Nowadays the significance of the extension of services with huge amount of data transfer is increasing. One part of this is characterized by an information source and more clients, for example internet televisions, file sharing systems. Users have more and more serious expectations of the system being quick, reliable, flexible and in addition having the lowest cost possible.
Solutions based on various architectures are available for this challenge. Against the client-server layout following the traditional design patterns constitutions based on the so-called peer-to-peer set-up can show numerous advantages. A system structured by a distributed hash table (DHT), called Kademlia, is built on the latter. It has the strength of being robust and has low usage of resources which makes it good for being the ground of a system providing a multicast function.

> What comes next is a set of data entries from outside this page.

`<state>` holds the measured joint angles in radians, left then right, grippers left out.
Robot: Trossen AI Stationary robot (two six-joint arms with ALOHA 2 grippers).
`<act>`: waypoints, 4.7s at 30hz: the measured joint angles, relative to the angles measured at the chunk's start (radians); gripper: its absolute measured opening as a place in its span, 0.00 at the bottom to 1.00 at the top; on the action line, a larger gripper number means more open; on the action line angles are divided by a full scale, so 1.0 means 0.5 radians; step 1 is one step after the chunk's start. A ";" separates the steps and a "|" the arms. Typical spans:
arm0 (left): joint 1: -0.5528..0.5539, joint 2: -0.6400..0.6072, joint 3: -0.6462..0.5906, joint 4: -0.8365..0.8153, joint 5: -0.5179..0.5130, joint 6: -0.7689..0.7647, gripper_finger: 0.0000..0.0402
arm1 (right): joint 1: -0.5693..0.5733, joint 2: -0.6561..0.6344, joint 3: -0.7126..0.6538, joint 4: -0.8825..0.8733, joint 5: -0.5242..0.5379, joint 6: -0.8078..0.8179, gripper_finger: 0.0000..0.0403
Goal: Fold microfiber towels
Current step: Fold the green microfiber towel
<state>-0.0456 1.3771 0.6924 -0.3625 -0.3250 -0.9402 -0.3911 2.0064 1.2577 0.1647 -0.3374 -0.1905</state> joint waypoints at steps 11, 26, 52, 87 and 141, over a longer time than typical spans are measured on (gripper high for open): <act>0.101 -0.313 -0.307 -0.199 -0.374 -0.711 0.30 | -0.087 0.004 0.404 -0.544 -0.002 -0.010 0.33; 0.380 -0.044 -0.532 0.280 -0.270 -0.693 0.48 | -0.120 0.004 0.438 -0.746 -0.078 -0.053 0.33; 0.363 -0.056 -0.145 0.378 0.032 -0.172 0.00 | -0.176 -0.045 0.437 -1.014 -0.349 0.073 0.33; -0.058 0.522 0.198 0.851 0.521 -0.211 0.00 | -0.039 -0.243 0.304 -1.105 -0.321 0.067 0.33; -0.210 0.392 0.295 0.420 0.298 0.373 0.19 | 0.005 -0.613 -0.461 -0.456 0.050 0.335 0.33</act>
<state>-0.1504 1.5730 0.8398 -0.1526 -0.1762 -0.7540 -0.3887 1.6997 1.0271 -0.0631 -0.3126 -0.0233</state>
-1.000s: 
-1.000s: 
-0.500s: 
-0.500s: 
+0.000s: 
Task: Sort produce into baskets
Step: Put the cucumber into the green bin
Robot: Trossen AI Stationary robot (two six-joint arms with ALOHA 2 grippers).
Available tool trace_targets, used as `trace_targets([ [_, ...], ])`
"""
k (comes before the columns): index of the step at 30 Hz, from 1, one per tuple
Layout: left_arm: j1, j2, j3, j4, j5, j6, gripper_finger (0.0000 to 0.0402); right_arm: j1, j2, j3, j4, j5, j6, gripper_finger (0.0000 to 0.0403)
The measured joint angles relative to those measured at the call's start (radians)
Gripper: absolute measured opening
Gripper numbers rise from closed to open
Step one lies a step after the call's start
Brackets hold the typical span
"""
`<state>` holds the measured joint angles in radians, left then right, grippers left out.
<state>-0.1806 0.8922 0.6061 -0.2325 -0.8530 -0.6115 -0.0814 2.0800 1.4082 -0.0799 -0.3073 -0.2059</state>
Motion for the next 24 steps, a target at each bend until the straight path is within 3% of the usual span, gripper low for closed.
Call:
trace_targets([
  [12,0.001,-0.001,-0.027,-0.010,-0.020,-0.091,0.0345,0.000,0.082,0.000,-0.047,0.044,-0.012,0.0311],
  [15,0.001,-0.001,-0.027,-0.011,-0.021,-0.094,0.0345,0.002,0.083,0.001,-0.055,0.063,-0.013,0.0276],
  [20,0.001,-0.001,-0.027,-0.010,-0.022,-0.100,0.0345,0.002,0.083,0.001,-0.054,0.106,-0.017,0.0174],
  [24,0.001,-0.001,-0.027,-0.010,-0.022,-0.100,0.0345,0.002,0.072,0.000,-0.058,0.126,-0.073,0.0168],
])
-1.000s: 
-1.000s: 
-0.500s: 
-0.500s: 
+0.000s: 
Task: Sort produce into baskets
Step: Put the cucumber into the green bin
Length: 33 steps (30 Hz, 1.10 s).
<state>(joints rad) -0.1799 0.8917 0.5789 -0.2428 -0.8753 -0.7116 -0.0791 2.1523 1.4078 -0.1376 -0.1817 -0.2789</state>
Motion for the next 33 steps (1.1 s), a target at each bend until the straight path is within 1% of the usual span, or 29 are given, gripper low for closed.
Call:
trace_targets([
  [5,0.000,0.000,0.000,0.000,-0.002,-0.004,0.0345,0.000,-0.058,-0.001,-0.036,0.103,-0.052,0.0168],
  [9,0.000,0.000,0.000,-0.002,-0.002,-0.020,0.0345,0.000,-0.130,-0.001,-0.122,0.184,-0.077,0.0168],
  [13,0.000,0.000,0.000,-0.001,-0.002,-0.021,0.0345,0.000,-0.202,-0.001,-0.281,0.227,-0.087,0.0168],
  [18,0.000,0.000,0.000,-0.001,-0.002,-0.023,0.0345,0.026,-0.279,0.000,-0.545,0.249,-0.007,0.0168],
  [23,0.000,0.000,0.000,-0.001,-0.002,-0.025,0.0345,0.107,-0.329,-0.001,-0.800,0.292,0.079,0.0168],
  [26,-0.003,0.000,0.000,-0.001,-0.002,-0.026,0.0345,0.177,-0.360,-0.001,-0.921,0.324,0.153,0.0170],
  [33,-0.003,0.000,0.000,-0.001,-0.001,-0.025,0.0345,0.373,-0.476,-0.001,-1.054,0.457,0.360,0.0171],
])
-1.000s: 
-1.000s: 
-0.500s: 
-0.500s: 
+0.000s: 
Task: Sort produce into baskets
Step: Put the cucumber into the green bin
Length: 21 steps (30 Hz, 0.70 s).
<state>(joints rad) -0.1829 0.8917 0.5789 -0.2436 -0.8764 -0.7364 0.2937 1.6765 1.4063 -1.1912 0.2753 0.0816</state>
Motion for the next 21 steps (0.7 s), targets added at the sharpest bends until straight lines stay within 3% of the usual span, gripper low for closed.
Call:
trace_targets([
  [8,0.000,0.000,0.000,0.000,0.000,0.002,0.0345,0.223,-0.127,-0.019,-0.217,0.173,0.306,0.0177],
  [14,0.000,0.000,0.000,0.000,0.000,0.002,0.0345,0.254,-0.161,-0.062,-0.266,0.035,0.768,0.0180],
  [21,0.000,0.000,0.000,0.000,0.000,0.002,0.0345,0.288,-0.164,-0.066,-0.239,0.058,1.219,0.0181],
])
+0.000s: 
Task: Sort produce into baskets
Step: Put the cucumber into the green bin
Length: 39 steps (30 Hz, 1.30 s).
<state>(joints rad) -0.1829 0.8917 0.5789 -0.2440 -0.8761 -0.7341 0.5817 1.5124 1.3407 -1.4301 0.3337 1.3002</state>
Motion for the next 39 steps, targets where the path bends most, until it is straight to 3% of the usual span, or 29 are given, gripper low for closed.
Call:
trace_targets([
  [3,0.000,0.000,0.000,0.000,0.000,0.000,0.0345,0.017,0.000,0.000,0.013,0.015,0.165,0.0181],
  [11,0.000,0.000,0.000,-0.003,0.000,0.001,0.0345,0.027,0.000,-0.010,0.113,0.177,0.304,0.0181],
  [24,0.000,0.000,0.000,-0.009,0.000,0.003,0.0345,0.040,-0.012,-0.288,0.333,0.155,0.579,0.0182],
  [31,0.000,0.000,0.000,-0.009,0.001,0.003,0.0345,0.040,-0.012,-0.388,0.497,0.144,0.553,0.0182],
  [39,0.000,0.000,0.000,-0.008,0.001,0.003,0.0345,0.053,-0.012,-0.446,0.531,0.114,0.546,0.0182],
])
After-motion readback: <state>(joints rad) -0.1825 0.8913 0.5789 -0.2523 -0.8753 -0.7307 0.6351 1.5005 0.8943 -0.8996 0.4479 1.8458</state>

In my thesis I aimed to build a distributed system that is capable of spreading data between nodes. I designed the multicast service using the structure built on Kademlia’s binary tree, and then confirmed the correctness of the operation with analitical reasoning. The system, that I had verified theoretically, was realized by expanding the Entangled Kademlia-implementation in Python language. During the implementation I used asynchron programming techniques to achieve better running speed.
I have applied the complete program on a network of 100 virtual machines. In the course of testing, I paid special attention on monitoring system reliability. Moreover, I compared my solution to data forwarding methods that use different approaches. I have performed measurements and evaluated their results with the help of automatized techniques, based on package traffic and logs.
By analyzing the results I discovered that the tested system did not meet the expectations of reliability because of the located incompletions of the received implementation. On the other hand further analysis showed that it is more scalable than its rivals, and it produced better performance during relaying large quantity of data compared to other sending strategies. I used the results and conclusions to draw up the directions of further development of the method.